When it comes to pain, not everyone responds the same way. New findings are helping to unravel why this is the case. Researchers writing in the current issue of the journal Science report that variations in a single gene significantly affect the function of the brain's natural painkilling system, and may thus account for some of the observed variability in pain tolerance.

Natural pain moderation depends on the activation of a brain cell surface protein called the mu-opioid receptor. When we experience pleasure the brain is flooded with dopamine and the production of chemicals needed to activate the receptor drops off. Jon-Kar Zubieta of the University of Michigan and his colleagues studied the gene that controls the production of catechol-O-methyl transferase (COMT), an enzyme that patrols the brain's interstices, breaking down dopamine and clearing the way for painkilling chemicals to switch on the mu-opioid receptor.

There are two variations, or alleles, of the COMT gene, val and met, and the COMT enzyme they encode differs by one amino acidvaline or methionine, respectively. Everyone has two copies of the gene, one from each parent. Because valine COMT breaks down dopamine more effectively than its methionine counterpart does, Zubietas team surmised that individuals carrying two copies of the val allele would be best able to metabolize dopamine, thereby activating the brain's painkilling system most effectively.

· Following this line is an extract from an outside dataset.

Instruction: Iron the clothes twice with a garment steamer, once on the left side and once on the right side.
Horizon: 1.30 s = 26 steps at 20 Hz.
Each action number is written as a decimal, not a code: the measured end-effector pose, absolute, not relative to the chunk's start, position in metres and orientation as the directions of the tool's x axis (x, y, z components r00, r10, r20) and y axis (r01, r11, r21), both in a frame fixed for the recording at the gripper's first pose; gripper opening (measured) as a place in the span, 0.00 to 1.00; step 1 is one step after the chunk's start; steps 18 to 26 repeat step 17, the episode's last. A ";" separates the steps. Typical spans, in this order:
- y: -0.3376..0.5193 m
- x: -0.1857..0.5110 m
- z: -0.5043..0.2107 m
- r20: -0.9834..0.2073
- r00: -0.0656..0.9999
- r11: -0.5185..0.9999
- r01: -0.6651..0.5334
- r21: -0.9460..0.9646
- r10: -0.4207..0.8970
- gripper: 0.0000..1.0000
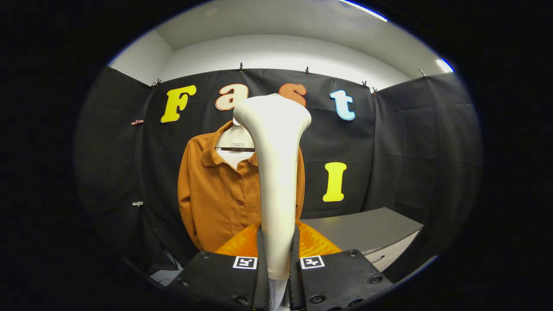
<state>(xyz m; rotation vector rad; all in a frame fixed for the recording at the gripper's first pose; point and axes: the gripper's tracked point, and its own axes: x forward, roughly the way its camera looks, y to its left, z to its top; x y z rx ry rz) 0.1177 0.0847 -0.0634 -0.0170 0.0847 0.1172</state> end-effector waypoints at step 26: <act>0.087 0.118 -0.065 -0.090 0.989 0.993 -0.121 -0.007 0.120 0.21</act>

To test that hypothesis, the researchers conducted brain scans on volunteers while injecting salt water into their jaw muscles, mimicking a painful condition known as temporomandibular joint disorder. As predicted, subjects possessing two copies of met were far less tolerant of the pain caused by the injections than those with two val alleles; those carrying one of each fell in the middle. Last week, at the annual meeting of the American Association for the Advancement of Science in Denver, Colo., Zubieta presented preliminary data suggesting that the painkilling system of women is further affected by monthly variations in estrogen. When estrogen levels are lower, he believes, the brain is less able to subdue pain. "All of this work is helping tell us how important individual differences are in the experience of pain and other significant stressors," Zubieta comments. "Our findings and those of other groups underlie the need to think about pain, particularly prolonged or sustained pain, as the result of complex interfaces between injury and our own capacity to regulate its severity and significance."